One possible way to solve this problem:
(1) Deteremine the final relativistic mass of the rocket from the given data.
(2) Write down the energy conservation law: the initial mass of the rocket equals to the sum of the total mass of the photons sent in the first direction, the total mass of the photons sent in the second direction, and the final relativistic mass of the rocket.
(3) Write down the momentum conservation law in a similar way.
(4) Write down the relativistic invariants (cf. Hint 1) for the following 4-momenta:
(a) the 4-momentum of the rocket at the moment when the direction of the engine was changed;
(b) the 4-momentum of all the photons sent in the initial direction (i.e. until the direction of the engine was changed);
(c) the 4-momentum of all the photons emitted after the direction was changed.

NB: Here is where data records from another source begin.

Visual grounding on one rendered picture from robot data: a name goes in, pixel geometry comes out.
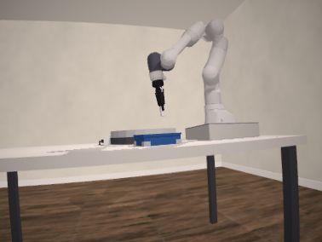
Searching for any grey round table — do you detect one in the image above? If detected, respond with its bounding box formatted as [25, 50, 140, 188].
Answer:
[97, 128, 176, 146]

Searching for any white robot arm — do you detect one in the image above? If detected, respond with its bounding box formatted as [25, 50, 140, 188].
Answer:
[147, 19, 235, 124]

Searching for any blue crate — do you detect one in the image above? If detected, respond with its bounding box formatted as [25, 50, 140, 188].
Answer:
[133, 133, 182, 147]

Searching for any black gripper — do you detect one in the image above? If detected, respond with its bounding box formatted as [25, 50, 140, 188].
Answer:
[152, 79, 166, 117]

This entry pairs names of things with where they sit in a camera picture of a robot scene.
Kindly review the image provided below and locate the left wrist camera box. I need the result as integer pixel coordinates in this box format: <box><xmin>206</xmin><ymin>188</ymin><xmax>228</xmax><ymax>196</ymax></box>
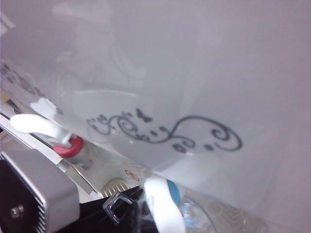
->
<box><xmin>0</xmin><ymin>150</ymin><xmax>80</xmax><ymax>233</ymax></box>

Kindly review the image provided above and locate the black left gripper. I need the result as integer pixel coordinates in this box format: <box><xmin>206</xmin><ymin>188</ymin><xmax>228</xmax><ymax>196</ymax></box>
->
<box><xmin>78</xmin><ymin>188</ymin><xmax>151</xmax><ymax>233</ymax></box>

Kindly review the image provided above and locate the red-collared white water tap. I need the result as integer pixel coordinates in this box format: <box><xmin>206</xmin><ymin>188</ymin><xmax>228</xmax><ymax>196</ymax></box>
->
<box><xmin>9</xmin><ymin>113</ymin><xmax>91</xmax><ymax>170</ymax></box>

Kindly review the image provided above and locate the white water dispenser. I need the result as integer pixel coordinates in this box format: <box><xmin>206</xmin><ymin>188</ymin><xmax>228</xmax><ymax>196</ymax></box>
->
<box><xmin>0</xmin><ymin>0</ymin><xmax>311</xmax><ymax>233</ymax></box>

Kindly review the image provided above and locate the blue-collared white water tap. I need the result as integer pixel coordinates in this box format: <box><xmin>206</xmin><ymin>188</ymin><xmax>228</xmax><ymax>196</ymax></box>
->
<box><xmin>142</xmin><ymin>177</ymin><xmax>183</xmax><ymax>233</ymax></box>

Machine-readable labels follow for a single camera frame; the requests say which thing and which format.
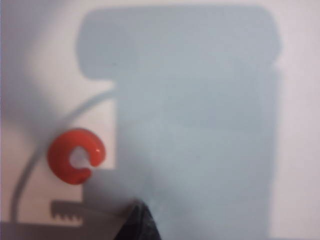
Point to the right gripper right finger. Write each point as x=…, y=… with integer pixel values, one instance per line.
x=140, y=225

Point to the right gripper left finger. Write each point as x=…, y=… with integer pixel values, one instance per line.
x=100, y=227

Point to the orange letter c magnet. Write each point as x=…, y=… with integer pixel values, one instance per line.
x=57, y=155

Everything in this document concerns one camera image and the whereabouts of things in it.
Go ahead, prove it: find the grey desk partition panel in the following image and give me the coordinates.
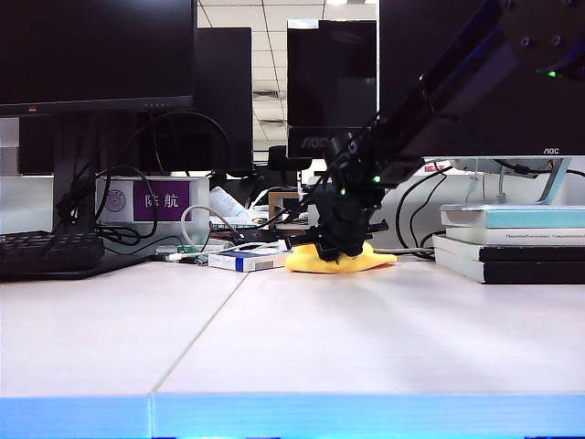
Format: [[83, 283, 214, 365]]
[[306, 175, 585, 252]]

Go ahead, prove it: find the white-spined book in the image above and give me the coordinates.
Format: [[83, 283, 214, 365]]
[[445, 227, 585, 247]]

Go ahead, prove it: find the black-bezel computer monitor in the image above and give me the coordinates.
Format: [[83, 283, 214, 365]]
[[0, 0, 198, 119]]

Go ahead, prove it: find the white-edged AOC monitor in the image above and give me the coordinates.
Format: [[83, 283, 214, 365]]
[[378, 0, 585, 160]]

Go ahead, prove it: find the teal-covered book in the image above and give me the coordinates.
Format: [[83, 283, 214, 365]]
[[439, 204, 585, 230]]

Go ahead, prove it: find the thin black-spined book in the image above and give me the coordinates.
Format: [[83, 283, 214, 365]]
[[431, 234, 585, 264]]

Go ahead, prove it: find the white looped cable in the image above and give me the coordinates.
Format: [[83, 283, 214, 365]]
[[180, 205, 239, 255]]

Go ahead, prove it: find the plain black monitor rear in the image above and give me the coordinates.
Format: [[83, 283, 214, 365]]
[[196, 27, 254, 174]]

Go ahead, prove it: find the yellow microfibre rag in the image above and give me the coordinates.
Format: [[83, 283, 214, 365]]
[[285, 241, 399, 274]]

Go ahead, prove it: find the black keyboard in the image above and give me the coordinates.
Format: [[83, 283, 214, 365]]
[[0, 230, 106, 274]]

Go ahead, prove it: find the silver monitor stand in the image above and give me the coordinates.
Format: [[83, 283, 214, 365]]
[[450, 157, 585, 207]]

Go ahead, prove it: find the black monitor power cable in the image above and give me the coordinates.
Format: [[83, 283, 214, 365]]
[[395, 166, 453, 262]]

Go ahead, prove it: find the white paper packet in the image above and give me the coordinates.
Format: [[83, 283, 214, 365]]
[[208, 187, 251, 221]]

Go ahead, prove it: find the black AOC monitor rear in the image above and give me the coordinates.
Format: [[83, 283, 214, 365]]
[[286, 19, 378, 161]]

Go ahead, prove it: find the white and blue box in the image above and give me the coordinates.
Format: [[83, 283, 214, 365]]
[[207, 249, 293, 273]]

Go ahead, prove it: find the frosted desk partition panel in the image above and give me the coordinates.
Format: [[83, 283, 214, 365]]
[[0, 176, 55, 235]]

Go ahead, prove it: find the small wooden box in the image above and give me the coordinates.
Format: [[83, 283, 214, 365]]
[[267, 190, 309, 231]]

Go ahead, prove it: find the purple name plate holder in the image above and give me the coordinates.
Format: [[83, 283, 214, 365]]
[[95, 177, 210, 226]]

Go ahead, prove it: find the black looped cable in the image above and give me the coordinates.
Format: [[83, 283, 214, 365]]
[[93, 166, 160, 242]]

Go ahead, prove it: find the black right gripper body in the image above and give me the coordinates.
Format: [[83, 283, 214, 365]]
[[285, 180, 390, 258]]

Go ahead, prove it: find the small green circuit board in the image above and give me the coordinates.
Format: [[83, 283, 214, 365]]
[[154, 245, 209, 266]]

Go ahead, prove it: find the black monitor stand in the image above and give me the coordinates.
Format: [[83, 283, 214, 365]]
[[52, 112, 154, 281]]

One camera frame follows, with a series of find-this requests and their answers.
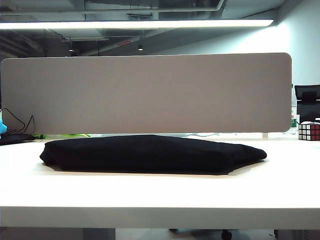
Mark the black T-shirt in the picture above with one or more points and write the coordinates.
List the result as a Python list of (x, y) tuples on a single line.
[(150, 155)]

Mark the beige desk divider panel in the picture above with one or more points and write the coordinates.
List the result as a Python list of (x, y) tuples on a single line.
[(150, 95)]

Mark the black pendant lamp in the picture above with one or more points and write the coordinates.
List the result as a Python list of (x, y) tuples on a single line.
[(71, 49), (140, 47)]

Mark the red ceiling sign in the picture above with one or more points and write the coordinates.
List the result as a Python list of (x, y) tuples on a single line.
[(124, 43)]

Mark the long ceiling light strip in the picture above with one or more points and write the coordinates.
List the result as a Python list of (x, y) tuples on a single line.
[(125, 24)]

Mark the green object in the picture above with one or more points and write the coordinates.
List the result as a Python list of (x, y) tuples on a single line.
[(41, 136)]

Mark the chair base with caster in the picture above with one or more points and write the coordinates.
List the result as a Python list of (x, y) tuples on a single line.
[(226, 235)]

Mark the bottle with green label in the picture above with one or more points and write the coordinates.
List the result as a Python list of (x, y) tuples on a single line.
[(293, 122)]

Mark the black pad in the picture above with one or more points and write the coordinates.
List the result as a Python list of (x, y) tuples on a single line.
[(15, 139)]

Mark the black office chair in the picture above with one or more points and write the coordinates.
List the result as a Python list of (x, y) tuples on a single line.
[(308, 111)]

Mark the Rubik's cube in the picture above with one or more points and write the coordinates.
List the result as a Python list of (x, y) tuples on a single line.
[(310, 132)]

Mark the light blue object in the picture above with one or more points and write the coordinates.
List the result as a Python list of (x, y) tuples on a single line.
[(2, 128)]

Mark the grey vented box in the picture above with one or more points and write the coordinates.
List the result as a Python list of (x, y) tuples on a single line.
[(300, 235)]

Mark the white divider bracket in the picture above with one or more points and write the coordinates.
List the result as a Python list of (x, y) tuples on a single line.
[(265, 135)]

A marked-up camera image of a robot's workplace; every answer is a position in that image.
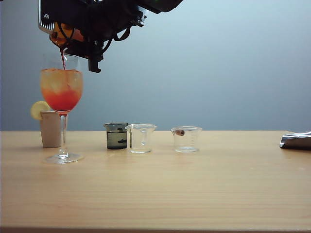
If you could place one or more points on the silver foil bag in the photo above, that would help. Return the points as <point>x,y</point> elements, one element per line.
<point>296,142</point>

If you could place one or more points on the yellow lemon slice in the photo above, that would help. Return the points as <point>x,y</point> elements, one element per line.
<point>37,109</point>

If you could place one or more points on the clear glass measuring cup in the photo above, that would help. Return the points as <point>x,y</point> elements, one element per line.
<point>141,145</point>

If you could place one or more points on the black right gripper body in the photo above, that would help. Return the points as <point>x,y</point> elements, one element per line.
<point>102,17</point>

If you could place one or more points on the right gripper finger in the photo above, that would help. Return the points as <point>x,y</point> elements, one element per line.
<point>75,52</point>

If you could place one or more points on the orange plastic measuring cup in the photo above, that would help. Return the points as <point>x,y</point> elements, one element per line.
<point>57,36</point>

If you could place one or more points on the beige paper cup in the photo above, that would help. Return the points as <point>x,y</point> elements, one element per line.
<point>49,131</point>

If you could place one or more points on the grey tinted measuring cup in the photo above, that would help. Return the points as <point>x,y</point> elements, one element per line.
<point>115,140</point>

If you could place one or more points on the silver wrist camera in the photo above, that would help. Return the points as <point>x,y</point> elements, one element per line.
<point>46,23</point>

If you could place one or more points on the wine glass with juice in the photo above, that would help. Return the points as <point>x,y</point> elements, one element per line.
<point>62,97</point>

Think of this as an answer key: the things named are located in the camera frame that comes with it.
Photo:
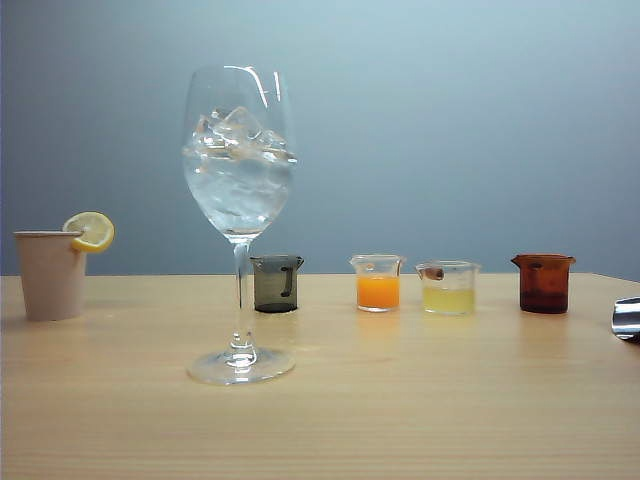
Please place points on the clear cup with orange juice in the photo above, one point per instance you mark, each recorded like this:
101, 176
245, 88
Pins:
378, 292

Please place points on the smoky grey measuring cup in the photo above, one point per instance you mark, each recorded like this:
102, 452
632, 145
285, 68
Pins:
272, 287

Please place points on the clear cup with pale juice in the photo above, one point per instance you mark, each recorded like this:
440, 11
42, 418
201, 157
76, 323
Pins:
450, 299

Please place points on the amber brown measuring cup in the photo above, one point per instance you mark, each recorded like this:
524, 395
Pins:
544, 287

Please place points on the beige paper cup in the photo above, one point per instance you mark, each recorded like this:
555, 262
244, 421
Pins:
50, 280

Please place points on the clear stemmed wine glass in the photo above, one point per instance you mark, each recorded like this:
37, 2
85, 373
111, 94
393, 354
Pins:
240, 200

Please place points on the yellow lemon slice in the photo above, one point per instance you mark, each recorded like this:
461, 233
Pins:
97, 230

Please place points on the shiny silver metal object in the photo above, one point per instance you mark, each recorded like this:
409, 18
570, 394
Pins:
627, 320

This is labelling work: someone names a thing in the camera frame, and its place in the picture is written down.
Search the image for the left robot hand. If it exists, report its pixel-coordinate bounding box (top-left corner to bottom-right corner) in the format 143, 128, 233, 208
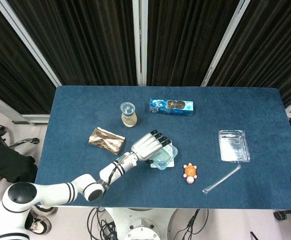
130, 129, 173, 165

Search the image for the transparent plastic container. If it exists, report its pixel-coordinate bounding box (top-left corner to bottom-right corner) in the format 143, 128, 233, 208
150, 145, 179, 171

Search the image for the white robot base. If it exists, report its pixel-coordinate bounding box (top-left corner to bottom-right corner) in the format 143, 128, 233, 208
104, 207, 179, 240

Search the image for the white kitchen scale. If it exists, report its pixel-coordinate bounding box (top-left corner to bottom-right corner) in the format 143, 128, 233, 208
150, 139, 176, 169

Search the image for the clear plastic drink bottle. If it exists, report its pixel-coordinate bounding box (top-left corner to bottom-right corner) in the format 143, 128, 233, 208
120, 101, 138, 128

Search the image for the gold foil snack wrapper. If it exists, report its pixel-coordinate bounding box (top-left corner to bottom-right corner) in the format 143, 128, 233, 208
88, 126, 126, 155

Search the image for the blue cookie package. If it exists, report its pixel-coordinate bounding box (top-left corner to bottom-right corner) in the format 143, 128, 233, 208
149, 97, 195, 117

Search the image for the orange toy turtle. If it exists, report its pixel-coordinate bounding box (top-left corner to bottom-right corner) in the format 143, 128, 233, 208
182, 162, 198, 185

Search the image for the blue table cloth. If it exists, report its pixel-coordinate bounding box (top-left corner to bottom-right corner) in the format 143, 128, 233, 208
34, 85, 291, 210

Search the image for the clear rectangular plastic tray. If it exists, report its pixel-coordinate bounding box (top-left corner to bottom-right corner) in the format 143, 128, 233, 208
218, 129, 251, 163

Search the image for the clear plastic tube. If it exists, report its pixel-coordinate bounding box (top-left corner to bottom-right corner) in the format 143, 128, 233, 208
201, 163, 242, 195

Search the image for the black and white sneaker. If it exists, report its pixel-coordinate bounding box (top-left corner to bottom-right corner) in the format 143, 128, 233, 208
25, 205, 59, 235

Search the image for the black office chair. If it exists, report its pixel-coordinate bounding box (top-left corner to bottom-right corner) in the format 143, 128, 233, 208
0, 113, 40, 150

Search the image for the person in black clothes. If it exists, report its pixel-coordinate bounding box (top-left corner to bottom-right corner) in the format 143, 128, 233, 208
0, 129, 39, 193

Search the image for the black cable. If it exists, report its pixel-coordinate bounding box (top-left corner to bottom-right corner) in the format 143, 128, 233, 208
173, 208, 209, 240
86, 206, 119, 240

Note that the relativistic invariant involving only the 4-momentum (a) is trivial, and the relativistic invariant involving only the 4-momentum (b) is trivial. The remaining 4 combinations yield non-trivial and useful invariants, and two out of these four are expressed in terms of the angle \alpha.
(5) Using the conservation laws and invariants, express the angle \alpha in terms of a single parameter, for instance in terms of the mass of all the photons sent in the first direction as measured in the lab frame.
(6) Mininize \alpha.